Big problem with that - the final death toll from nuclear bombs has not been tallied yet.......

Posted by: Susan - USA at February 8, 2005 12:31 AM

Yeah...

I was in a class about genocide a year ago with a military officer. He was trying to make the point that Hiroshima couldn't be considered genocide because of the same reasoning and rationale.

After twenty minutes of defending myself, he grew frustrated and started yelling about how my information was inaccurate and how my "liberal privilege" gave me a distinct "bias."

People really believe this shit to be true, even when faced with undeniable evidence to the contrary.
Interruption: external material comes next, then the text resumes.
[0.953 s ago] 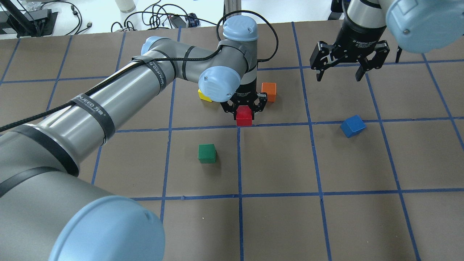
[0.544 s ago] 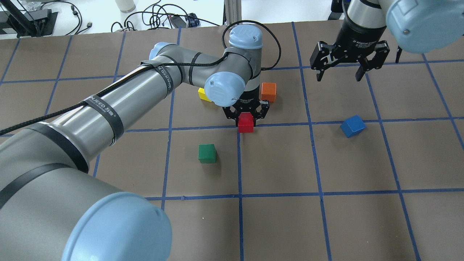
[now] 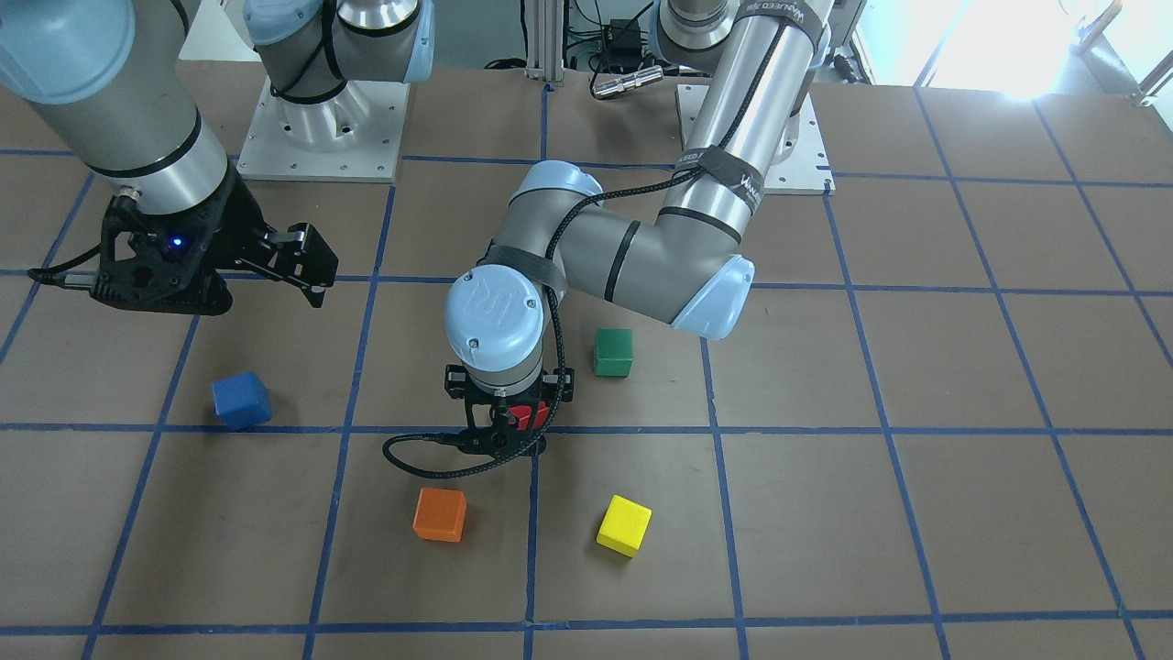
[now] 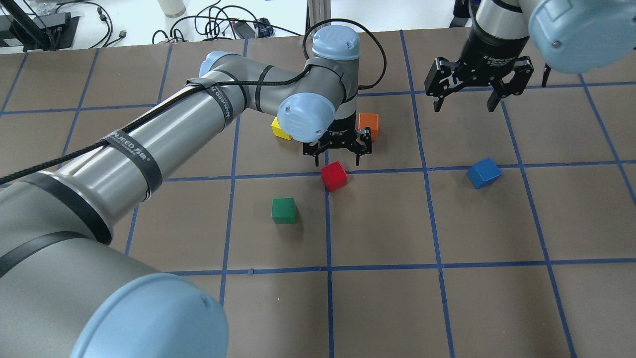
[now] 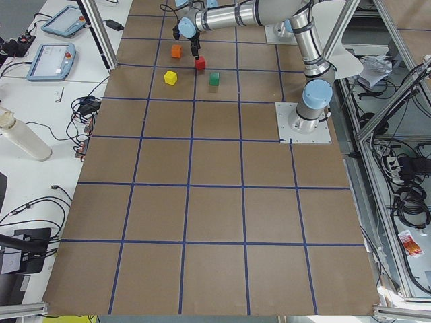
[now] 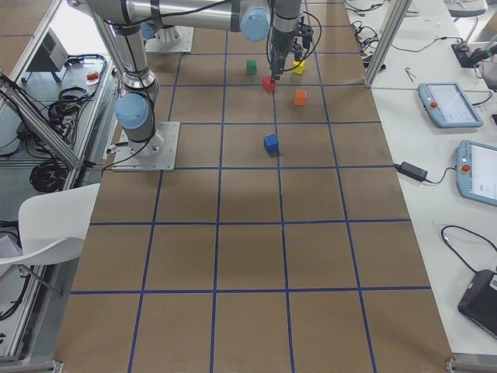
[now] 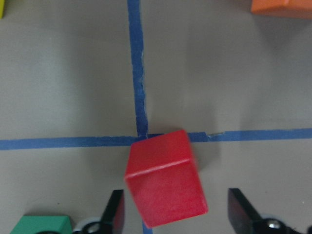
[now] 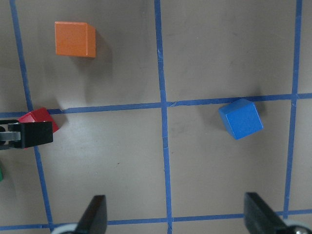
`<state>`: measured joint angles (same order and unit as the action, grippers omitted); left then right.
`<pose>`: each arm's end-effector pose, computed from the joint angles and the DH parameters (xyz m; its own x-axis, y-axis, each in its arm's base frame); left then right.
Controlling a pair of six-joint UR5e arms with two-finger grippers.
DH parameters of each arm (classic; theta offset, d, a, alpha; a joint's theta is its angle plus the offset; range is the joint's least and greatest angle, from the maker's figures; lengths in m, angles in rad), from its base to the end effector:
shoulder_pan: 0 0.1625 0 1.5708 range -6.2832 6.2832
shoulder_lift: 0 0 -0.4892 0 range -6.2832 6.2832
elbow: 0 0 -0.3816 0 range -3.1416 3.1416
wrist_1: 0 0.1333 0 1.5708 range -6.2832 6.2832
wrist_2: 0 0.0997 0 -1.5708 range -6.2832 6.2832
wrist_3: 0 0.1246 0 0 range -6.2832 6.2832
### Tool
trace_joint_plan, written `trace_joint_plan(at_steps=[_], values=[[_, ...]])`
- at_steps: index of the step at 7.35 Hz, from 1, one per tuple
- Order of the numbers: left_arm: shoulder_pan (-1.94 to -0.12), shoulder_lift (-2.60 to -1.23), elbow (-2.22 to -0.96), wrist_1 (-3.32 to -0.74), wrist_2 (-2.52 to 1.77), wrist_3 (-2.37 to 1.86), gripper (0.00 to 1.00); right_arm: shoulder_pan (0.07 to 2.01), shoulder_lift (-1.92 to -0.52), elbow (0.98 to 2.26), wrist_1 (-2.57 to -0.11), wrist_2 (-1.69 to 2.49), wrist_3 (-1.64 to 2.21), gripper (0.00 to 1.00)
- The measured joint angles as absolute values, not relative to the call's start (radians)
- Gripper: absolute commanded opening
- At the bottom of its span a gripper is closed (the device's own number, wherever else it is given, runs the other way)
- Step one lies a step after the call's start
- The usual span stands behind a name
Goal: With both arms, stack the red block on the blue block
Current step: 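Raise the left gripper and withdraw it toward its start pose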
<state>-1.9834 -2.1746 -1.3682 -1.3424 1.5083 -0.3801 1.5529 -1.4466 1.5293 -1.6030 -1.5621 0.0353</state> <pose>-0.4123 -0.5901 0.2765 -0.9996 0.0277 -0.0067 0.0260 0.9829 0.1825 0.1248 -0.5365 0.4869 -0.9985 0.0536 -0.0069 0.0532 0.9973 0.0508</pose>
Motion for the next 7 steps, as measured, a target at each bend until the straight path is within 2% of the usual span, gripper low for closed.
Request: trace_joint_plan(at_steps=[3,7], values=[[-1.942,-2.079,-1.293,-1.533,1.519,-0.361,1.00,1.554,-1.445,1.531,-1.603,-1.561,0.035,1.00],[-1.764,-1.927,-1.246,-1.723,1.541,-0.239,1.00,1.556,-1.427,1.530,-1.621,-1.559,0.034,1.00]])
I even provided him with some references to Einstein's notes where he briefly addressed his misgivings about the bomb itself and the style that it was designed, which was pretty crude and dirty considering that in about 7 months a team of scientists had come up with better designs that allowed for a more (if there is such a thing) precise strike capable delivery device.

Posted by: Solidarious at February 8, 2005 01:14 AM

When the Post article referred to states being deterrable "even when led by madmen," I was reminded that Saddam Hussein in power was just Dick Cheney freed from external political constraints.

To get specific on the post-WWII propaganda to justify the nukings, they came up with a real careful estimate of one million U.S. casualties resulting froom an invasion of the Japanese homeland.

Posted by: Dan Kritchevsky at February 9, 2005 05:06 AM

And why were either the bombs or an invasion necessary? By June of 1945, the Japanese had been forced out of much of the territory they had conquered in 1941-42, and their ability to continue the war had been largely destroyed. And even if one buys the "necessity" of a "demonstration" at Hiroshima, the Nagasaki bomb was still pure genocide.